Resolution and reassociation of three distinct components from pig heart phosphoprotein phosphatase.

A partially purified pig heart phosphoprotein phosphatase was dissociated into three distinct components, namely alpha, beta, and gamma, by gel filtration on Sephacryl S-200 followed by chromatography on DEAE-Sephadex in the presence of 6 M urea. Although alpha itself had phosphatase activities toward P-H2B histone, P-H1 histone, phosphorylase a, and glycogen synthase b, beta and gamma had no activity toward these substrates even in the presence of 1 mM Mn2+. The beta component (Mr = 80,000) combined with alpha (Mr = 31,000) in the absence of urea to produce Form 2 (Mr = 123,000) with concomitant increase in P-H1 histone phosphatase activity and Mg2+ requirement for P-H2B histone phosphatase activity (Imazu, M., Imaoka, T., Usui, H., Kinohara, N., and Takeda, M. (1981) J. Biochem. 90, 851-862).

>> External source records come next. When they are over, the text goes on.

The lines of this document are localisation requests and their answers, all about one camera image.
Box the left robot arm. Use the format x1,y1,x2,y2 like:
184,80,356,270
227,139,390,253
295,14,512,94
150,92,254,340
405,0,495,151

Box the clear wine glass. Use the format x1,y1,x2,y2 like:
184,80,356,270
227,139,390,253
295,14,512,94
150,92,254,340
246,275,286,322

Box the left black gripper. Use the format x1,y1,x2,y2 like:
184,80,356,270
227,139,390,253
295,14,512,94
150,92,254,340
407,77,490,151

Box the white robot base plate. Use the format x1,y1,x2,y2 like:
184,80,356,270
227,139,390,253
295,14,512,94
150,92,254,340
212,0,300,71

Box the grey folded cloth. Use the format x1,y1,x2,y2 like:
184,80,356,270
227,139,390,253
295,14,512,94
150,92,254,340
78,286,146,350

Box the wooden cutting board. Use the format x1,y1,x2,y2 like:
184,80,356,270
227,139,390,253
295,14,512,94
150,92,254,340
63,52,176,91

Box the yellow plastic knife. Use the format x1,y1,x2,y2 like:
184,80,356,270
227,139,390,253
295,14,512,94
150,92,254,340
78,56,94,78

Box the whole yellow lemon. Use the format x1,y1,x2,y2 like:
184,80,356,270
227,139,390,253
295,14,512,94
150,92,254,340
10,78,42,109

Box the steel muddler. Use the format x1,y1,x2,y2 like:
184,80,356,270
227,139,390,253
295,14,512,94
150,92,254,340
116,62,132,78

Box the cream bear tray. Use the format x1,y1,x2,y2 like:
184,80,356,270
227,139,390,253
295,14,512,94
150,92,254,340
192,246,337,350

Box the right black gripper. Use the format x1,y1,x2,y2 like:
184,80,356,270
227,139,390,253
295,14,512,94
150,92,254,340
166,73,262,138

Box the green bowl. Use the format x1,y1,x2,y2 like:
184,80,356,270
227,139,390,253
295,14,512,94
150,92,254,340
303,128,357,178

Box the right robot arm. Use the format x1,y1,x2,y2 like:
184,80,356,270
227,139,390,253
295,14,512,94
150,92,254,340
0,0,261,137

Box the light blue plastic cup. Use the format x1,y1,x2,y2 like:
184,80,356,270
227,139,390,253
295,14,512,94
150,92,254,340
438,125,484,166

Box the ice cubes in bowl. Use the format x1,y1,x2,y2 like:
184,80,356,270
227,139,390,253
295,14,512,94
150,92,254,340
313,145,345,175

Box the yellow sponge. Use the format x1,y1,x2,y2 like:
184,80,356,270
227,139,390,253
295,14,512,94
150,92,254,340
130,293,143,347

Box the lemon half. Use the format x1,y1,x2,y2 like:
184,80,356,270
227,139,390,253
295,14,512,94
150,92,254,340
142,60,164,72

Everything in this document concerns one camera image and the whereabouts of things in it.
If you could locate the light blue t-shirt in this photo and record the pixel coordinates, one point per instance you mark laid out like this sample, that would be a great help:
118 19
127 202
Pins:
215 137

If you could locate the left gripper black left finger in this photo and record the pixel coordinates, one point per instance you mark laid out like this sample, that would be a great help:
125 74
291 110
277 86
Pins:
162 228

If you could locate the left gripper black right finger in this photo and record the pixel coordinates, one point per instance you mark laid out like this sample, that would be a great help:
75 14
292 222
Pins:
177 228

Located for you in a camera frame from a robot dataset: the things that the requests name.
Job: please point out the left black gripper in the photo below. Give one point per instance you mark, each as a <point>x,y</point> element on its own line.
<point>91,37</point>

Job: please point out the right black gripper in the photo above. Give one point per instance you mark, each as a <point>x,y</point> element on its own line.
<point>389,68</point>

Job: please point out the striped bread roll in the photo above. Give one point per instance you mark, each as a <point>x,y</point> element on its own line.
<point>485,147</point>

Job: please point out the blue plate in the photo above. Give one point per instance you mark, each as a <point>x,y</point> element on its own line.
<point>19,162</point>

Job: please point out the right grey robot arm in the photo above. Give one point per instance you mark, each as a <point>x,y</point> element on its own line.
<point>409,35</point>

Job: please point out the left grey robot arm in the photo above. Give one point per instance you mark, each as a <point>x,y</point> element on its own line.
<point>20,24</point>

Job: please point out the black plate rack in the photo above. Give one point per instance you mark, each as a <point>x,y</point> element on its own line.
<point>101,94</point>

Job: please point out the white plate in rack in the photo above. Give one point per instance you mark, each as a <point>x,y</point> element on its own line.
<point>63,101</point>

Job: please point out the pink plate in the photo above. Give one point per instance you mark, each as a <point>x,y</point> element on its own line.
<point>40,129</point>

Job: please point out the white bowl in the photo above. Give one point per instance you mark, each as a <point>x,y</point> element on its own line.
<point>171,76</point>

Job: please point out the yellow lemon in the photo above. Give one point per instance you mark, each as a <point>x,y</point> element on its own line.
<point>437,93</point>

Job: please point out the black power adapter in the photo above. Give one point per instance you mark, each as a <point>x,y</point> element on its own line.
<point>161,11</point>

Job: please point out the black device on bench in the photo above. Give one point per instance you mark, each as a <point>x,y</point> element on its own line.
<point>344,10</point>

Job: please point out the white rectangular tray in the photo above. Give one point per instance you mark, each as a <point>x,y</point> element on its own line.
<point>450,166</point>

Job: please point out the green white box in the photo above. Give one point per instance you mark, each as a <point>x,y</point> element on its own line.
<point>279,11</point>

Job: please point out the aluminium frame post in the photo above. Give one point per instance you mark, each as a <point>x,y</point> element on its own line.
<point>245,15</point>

The gamma component (Mr = 62,000) reassociated with Form 2 to produce Form 1 (Mr = 199,000) which was similar to the original phosphoprotein phosphatase in substrate specificity and Mg2+ requirement. Binding of gamma to Form 2 strongly suppressed the phosphatase activities toward phosphorylase a and glycogen synthase b with marginal effects on the other phosphatase activities and Mg2+ requirement. However, gamma alone could not associate with alpha. The gamma component was sensitive to treatment with heat (60 degrees C for 2 min) or trypsin and was resistant to treatment with DNase or RNase. The pig heart phosphoprotein phosphatase was further purified to near homogeneity, as judged by polyacrylamide gel electrophoresis. Sodium dodecyl sulfate gel electrophoresis revealed that the purified enzyme (Mr = 171,000) was composed of three polypeptide components, namely alpha', beta', and gamma' with molecular weights of 34,000, 69,000, and 56,000, respectively. The component stoichiometry was determined to be alpha' 1 beta' 1 gamma' 1 by densitometric tracing of the Coomassie blue-stained bands on the acrylamide gel. After dissociation of alpha ' and other components by gel filtration of the purified enzyme on Sephacryl S-200 in the presence of 6 M urea, one alpha ' combined with one beta' to produce Form 2' of Mr = 106,000. Since Form 1 and the purified enzyme as well as Form 2 and Form 2' had similar catalytic properties and s20,w values, respectively, component compositions are suggested to be alpha 1 beta 1 gamma 1 for Form 1 and alpha 1 beta 1 for Form Form 2.